ENRIQUE RIVAS

Turismo de utilería

Como buen civilizado, en silencio, con el cubrebocas sirviéndome de guarura médico, me formé religiosamente en la fila para esperar mi turno. Era la última jornada por orden alfabético de aplicación de la vacuna anticovid. Mientras una vocecilla femenina ante el micrófono pedía a gritos a todos los ‘viernes’ (así decíamos en mis tiempos en vez de ‘viejos’, ‘ancianos’ o ‘vetarros’, no el actual ‘de la tercera edad’) que diéramos un fuerte aplauso a nuestro señor presidente y a nuestro señor gobernador por hacer realidad su compromiso con el bienestar del pueblo, aproveché que tengo oídos de cantinero o de chicharronero para aislarme del barullo y concentrarme en mirar con ojo crítico el teatro donde nos habían reunido.

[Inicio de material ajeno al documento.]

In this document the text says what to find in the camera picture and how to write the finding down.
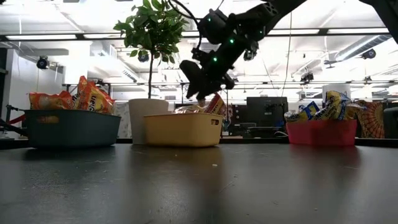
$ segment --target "white plant pot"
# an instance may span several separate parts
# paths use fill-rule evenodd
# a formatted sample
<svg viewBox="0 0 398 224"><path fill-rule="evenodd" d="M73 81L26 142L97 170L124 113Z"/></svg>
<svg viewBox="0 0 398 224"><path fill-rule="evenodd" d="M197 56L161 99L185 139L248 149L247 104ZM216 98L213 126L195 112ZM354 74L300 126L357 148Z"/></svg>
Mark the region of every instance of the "white plant pot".
<svg viewBox="0 0 398 224"><path fill-rule="evenodd" d="M169 102L156 99L129 100L131 136L133 144L145 144L144 116L169 114Z"/></svg>

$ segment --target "dark table surface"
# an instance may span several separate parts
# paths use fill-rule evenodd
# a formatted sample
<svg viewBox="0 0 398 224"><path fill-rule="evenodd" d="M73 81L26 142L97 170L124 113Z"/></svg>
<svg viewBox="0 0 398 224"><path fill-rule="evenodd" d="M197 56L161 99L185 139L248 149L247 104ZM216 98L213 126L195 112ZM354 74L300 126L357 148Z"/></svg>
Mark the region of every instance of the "dark table surface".
<svg viewBox="0 0 398 224"><path fill-rule="evenodd" d="M0 223L397 223L398 149L0 151Z"/></svg>

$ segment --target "red basket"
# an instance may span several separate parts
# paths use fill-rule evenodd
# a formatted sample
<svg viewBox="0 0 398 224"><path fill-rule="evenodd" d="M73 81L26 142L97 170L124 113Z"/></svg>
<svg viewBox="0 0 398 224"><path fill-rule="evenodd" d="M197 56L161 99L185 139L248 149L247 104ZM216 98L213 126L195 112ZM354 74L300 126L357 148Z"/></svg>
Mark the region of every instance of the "red basket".
<svg viewBox="0 0 398 224"><path fill-rule="evenodd" d="M305 121L286 124L292 144L311 146L354 146L356 120Z"/></svg>

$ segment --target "tree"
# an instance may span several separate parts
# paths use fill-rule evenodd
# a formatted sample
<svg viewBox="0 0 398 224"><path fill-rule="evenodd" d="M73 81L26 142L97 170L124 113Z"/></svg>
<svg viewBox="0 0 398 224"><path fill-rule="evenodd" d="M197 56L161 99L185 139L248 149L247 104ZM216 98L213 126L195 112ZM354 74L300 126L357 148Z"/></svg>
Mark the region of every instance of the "tree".
<svg viewBox="0 0 398 224"><path fill-rule="evenodd" d="M125 22L119 21L114 29L121 31L121 35L125 34L124 45L133 47L130 57L141 57L149 54L149 92L148 98L151 96L152 90L152 70L154 59L161 59L161 62L175 63L173 53L178 53L177 44L182 38L183 25L188 21L174 9L166 0L143 0L143 6L133 6L131 11L133 16L126 18Z"/></svg>

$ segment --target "yellow basket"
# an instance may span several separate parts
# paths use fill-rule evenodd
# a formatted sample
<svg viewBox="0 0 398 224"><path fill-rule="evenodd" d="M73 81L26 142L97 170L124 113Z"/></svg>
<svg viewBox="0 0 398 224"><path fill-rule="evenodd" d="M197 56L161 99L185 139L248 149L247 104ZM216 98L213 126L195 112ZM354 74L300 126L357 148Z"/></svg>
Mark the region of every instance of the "yellow basket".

¿Teatro? Sí, eso es el enorme espacio al sur de Pachuca destinado a servir de feria durante el mes de san Francisco. Un set fantasmal, ruinoso, polvoriento, descolorido. Un plató que, hasta antes de la pandemia, pretendía apantallar al turista con reproducciones chafas de dizque monumentos londinenses y edificios antiguos de la Comarca Minera. Un proscenio que ahora, hueco, sin telones ni bambalinas, pone al descubierto la chabacanería de cuanto se presentaba allí cada octubre a guisa de tianguis cultural.

Tal escenografía de cartón, pensé, no refleja sino lo acartonado que está el concepto público y privado acerca del turismo. No es aquel concepto de empresa seria, responsable, sustentada, ofertante de una necesaria recreación al ser humano, defensora y divulgadora del patrimonio geográfico, histórico y artístico del planeta. Antes bien, el de la industria frívola, superficial, evasiva, fan del consumismo, poco o nada respetuosa del ambiente, no comprometida con los auténticos valores de la cultura, aferrada a ideas preconcebidas de cómo piensa y actúa cualquier persona viajera. Si lo vano, lo trivial, lo inconsciente, lo irreflexivo, lo desmadroso, son premisas sine qua non de la conducta del turista, ¿para qué entonces brindarle una perspectiva diferente, un pretexto para la meditación, un espacio ocasional donde hallarse a sí mismo a través de la comunión con otras costumbres?

¡De cuánto atrezo así estamos invadidos en la tramoya turística, no solamente de Hidalgo sino de México! Obras fatuas la mayoría, pagadas a muy alto precio, lucidoras para la foto de inauguración pero desechables en el siguiente trienio o sexenio. Ah, y la cereza del pastel: a todas se les promueve con la sobada muletilla de favorecer nuestra identidad municipal, regional, estatal o nacional. Acaso porque soy lunático, pero yo nunca he podido identificarme con sitios de semejante pompa, inflados como sinónimos de ombligos del mundo. Tan lejos de Dios y tan cerca de la estulticia.

Por fin, todavía con aquella tarabilla acarreada como fondo discursivo, llegó mi turno. Entré al galerón bajo cuyo techo metálico antes se distribuían, no me acuerdo si los puestos promotores de pueblos mágicos hidalguenses o los corrales de caballos finos. Recibí mi dosis inoculante. Aguardé media hora. Me dirigí al exterior. Y cuando desperté, la utilería dinosáurica del gran teatro ferial seguía ahí, sacándome su irreverente lengua turística.